(Recorded data)
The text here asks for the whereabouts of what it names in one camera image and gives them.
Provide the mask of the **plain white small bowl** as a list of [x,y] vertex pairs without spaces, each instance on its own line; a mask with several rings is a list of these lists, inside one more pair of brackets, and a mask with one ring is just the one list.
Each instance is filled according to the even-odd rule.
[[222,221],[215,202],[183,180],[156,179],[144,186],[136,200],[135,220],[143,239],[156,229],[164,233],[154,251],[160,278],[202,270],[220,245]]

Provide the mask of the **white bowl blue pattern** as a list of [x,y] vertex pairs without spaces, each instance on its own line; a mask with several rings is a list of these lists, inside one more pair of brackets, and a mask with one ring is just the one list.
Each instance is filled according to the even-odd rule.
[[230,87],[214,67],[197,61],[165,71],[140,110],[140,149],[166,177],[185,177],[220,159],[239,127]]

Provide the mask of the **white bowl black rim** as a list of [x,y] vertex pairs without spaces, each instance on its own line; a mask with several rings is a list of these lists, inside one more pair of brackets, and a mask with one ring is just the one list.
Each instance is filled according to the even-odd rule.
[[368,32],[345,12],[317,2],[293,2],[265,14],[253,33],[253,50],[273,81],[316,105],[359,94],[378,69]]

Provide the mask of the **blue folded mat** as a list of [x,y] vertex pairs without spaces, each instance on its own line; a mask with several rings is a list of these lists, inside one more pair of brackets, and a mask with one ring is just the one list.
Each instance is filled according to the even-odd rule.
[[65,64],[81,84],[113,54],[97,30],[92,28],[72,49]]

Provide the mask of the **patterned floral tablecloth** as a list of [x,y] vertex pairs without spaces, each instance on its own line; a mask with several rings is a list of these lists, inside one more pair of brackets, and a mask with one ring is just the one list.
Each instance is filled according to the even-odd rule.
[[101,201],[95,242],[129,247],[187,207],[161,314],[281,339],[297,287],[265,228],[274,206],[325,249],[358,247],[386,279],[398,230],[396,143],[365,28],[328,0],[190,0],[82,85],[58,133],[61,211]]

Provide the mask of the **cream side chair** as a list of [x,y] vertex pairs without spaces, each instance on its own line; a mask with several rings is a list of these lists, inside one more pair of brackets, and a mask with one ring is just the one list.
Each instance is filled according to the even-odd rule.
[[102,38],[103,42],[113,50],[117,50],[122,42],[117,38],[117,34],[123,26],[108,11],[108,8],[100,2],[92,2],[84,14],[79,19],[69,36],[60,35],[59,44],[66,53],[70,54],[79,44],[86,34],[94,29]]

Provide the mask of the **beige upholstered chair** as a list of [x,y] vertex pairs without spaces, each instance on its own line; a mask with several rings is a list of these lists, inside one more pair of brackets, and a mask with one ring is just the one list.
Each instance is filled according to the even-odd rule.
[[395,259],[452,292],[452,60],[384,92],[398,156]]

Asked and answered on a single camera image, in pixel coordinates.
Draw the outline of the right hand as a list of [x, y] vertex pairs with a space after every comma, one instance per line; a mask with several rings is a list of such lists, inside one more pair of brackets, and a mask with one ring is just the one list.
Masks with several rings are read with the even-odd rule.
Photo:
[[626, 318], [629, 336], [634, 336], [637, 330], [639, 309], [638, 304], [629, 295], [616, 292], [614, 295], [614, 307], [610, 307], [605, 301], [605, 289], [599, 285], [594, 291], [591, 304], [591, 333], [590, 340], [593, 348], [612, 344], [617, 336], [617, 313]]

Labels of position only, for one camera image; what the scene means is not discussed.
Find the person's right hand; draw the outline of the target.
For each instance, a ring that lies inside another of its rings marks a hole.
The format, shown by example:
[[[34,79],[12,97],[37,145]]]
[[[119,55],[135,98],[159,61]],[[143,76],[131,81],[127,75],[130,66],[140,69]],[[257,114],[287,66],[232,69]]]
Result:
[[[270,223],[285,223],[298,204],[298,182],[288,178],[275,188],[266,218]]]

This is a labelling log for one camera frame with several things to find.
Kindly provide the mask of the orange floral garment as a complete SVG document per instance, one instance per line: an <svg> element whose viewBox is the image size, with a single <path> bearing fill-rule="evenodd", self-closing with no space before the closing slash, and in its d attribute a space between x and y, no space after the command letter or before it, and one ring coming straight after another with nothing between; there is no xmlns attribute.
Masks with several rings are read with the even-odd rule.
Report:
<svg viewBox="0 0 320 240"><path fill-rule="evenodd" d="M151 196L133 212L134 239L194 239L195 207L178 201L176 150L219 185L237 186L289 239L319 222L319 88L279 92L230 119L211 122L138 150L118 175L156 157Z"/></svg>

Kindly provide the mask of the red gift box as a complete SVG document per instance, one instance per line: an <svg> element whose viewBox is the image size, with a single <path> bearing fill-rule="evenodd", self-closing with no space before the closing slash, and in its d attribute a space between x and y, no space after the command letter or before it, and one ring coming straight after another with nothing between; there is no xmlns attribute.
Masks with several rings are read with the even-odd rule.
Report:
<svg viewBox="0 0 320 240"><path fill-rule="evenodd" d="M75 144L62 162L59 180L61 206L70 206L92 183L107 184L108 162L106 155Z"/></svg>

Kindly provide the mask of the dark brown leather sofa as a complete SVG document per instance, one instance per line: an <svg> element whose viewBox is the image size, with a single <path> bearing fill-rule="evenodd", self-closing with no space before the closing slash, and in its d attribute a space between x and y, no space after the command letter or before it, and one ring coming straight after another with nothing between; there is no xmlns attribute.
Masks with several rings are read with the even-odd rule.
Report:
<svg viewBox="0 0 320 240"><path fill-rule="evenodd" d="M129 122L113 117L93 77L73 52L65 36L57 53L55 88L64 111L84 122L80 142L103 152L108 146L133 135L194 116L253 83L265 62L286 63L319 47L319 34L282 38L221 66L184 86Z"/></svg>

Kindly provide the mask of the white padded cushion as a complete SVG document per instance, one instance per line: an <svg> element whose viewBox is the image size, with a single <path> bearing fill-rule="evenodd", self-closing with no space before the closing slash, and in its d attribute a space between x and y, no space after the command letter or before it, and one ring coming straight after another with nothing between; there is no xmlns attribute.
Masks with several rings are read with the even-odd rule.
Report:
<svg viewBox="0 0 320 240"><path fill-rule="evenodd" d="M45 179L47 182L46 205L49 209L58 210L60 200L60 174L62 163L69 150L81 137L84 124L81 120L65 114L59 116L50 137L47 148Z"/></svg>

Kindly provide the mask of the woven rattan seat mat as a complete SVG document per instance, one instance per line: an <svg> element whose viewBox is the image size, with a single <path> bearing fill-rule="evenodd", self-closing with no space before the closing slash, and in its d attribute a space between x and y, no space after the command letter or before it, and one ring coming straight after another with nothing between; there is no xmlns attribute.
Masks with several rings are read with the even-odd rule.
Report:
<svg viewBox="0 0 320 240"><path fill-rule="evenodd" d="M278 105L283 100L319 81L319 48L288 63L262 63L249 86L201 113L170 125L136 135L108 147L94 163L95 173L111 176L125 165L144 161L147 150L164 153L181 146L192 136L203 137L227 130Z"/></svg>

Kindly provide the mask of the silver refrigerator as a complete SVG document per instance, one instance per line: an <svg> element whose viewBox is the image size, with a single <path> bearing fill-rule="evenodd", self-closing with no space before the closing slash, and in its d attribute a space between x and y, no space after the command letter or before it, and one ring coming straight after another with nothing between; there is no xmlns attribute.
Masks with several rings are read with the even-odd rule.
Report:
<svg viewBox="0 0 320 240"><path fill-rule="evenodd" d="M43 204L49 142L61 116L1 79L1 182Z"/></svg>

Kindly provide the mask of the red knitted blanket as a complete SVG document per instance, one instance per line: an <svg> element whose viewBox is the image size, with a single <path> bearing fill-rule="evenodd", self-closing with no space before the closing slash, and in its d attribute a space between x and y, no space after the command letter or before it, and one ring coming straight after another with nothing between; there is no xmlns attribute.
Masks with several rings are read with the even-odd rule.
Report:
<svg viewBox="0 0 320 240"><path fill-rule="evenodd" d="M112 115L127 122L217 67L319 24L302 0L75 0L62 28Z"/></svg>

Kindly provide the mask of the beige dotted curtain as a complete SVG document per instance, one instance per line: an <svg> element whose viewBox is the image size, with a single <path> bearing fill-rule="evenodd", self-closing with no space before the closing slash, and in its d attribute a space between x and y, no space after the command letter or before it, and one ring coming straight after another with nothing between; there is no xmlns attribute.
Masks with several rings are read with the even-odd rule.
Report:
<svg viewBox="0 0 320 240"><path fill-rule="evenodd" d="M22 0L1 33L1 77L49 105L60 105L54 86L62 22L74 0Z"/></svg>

→ **Task to complete**: Beginning with the line above that contains "The format, shown", copy each line exactly up to and including the line that contains "This is a labelling", and go no further.

→ **Exercise result**:
The format, shown by example:
[[[34,79],[12,97],[37,145]]]
[[[119,55],[135,98],[159,61]],[[143,76],[131,81],[127,75],[130,66],[140,69]],[[257,114],[287,66],[232,69]]]
Result:
[[[270,223],[285,223],[298,204],[298,182],[288,178],[275,188],[266,218]]]

This is a labelling log for one camera frame with several things to find.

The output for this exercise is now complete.